【目的】针对高比例可再生能源电力系统并网的多种不确定性，为维持系统运行稳定性和经济性，提出了一种考虑多重不确定性的概率暂态稳定约束最优潮流(Probabilistic Transient Stability Constrained Optimal Power Flow, PTSCOPF)方法。【方法】首先，在综合考虑多重不确定性的影响下，建立了风电出力、负荷、故障类型、故障位置及故障清除时间不确定性变量的概率模型；其次，基于机会约束优化理论构建了电力系统PTSCOPF模型；之后，结合基于Gauss-Hermite积分的多点估计法和Gram-Charlier级数对随机变量进行确定性处理，再联合粒子群优化(Particle Swarm Optimization, PSO)算法和蚁群优化(Ant Colony Optimization, ACO)算法以实现PTSCOPF模型的有效求解；最后，在改进后的IEEE 39节点算例系统上进行了仿真。【结果】采用基于Gauss-Hermite积分的多点估计法计算得到的输出随机变量标准差的相对误差和均值均小于2.0%,该方法以27.9 s的计算时间和62 610·h^-1的期望成本实现了对系统运行方式的优化，优化后系统暂态稳定系数值为62.4。【结论】结果表明：在故障发生后，该方法在综合考虑多重不确定性因素的情况下，可以在较好地兼顾系统经济性的同时，以较低计算时间成本实现系统暂态稳定性的可靠提升，使系统过渡到暂态稳定状态，保障了电力系统的安全稳定运行。
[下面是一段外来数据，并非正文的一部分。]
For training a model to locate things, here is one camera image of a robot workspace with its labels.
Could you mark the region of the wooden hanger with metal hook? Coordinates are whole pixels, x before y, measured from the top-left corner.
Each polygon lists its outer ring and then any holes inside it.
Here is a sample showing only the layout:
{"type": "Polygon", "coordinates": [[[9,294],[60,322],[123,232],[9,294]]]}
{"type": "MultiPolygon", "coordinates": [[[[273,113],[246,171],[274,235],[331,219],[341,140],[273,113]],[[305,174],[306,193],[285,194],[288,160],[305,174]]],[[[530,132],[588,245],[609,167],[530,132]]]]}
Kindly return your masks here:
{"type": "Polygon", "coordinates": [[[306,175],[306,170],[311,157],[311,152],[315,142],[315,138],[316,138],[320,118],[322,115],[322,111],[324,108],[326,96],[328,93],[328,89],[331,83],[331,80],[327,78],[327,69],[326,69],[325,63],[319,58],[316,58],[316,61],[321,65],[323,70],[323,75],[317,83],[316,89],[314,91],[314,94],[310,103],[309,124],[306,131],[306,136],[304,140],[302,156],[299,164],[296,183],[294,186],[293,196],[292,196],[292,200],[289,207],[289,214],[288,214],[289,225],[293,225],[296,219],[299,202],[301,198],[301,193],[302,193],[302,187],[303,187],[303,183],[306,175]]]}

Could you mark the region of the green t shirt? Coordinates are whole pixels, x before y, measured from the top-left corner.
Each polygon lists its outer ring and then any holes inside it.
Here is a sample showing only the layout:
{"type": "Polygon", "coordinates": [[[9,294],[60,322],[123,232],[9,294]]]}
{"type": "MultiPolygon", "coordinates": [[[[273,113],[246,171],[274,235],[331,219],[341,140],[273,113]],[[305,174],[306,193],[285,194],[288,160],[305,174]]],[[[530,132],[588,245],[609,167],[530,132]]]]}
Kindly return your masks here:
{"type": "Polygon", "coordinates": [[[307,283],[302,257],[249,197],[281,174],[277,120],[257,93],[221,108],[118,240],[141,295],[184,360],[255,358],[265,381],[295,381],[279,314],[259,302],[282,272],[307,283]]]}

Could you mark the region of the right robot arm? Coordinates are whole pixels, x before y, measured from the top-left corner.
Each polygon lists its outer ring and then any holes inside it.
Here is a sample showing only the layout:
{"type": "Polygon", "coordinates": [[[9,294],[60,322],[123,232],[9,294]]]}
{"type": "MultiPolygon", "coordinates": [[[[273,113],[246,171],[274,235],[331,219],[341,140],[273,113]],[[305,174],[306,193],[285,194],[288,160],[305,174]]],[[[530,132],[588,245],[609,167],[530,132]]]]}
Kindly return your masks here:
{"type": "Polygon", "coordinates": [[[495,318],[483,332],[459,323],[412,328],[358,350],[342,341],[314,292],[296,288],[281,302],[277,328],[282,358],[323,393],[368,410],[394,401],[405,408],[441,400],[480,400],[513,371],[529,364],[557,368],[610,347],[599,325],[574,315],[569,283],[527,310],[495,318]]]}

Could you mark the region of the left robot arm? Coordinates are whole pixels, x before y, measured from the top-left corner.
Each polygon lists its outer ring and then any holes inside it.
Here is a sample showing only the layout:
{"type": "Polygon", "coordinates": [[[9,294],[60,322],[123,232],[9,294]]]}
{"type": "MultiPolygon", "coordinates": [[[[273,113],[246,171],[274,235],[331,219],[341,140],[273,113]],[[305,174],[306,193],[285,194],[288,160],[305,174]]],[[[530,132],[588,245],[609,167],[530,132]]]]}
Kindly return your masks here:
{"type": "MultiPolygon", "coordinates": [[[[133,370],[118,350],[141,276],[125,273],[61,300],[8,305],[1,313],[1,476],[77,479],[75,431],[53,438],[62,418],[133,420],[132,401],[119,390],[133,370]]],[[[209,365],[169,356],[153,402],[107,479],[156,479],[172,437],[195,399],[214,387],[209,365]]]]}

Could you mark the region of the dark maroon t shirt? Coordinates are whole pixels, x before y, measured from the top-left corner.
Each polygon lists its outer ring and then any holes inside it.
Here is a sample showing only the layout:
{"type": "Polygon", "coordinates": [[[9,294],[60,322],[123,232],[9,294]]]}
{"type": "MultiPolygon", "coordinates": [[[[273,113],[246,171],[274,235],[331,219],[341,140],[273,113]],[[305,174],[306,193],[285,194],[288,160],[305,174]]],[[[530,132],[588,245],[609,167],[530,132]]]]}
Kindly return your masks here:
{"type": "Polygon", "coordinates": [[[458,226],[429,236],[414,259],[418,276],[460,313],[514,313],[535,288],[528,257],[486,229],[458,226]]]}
[Objective] In view of the various uncertainties of grid-connected power systems with a high proportion of renewable energy, in order to maintain the stability and economy of the system, a probabilistic transient stability constrained optimal power flow(PTSCOPF) method considering multiple uncertainties is proposed. [Methods] Firstly, taking into account the uncertain factors, probabilistic models of uncertainty variables of wind power output, load, fault type, fault location and fault clearance time are established. Secondly, the PTSCOPF model based on chance constraint optimization theory is constructed. Then, combined with the multipoint estimation method based on Gauss-Hermite integral and the Gram-Charlier series, the random variables are treated deterministically. Then particle swarm optimization(PSO) algorithm and ant colony optimization(ACO) algorithm are combined to realize the effective solution of PTSCOPF model. Finally, simulations are conducted on the modified IEEE 39-bus test system. [Results] The relative error and mean of the standard deviation of the output random variables computed using the multi-point estimation method based on Gauss-Hermite integration are less than 2.0%, and the method in this paper achieves the optimization of the way the system operates with a computation time of 27.9 s and an expected cost of 62 610 $·h^-1, and the value of the transient stability index of the system is 62.4 after the optimization. [Conclusion] The results show that after the occurrence of the fault, under the condition of considering multiple uncertain factors, the proposed method in this paper can realize the reliable improvement of the transient stability of the system with low computational time cost while taking into account the economy of the system, so that the system can transition to the transient stable state, which guarantees the safe and stable operation of the power system.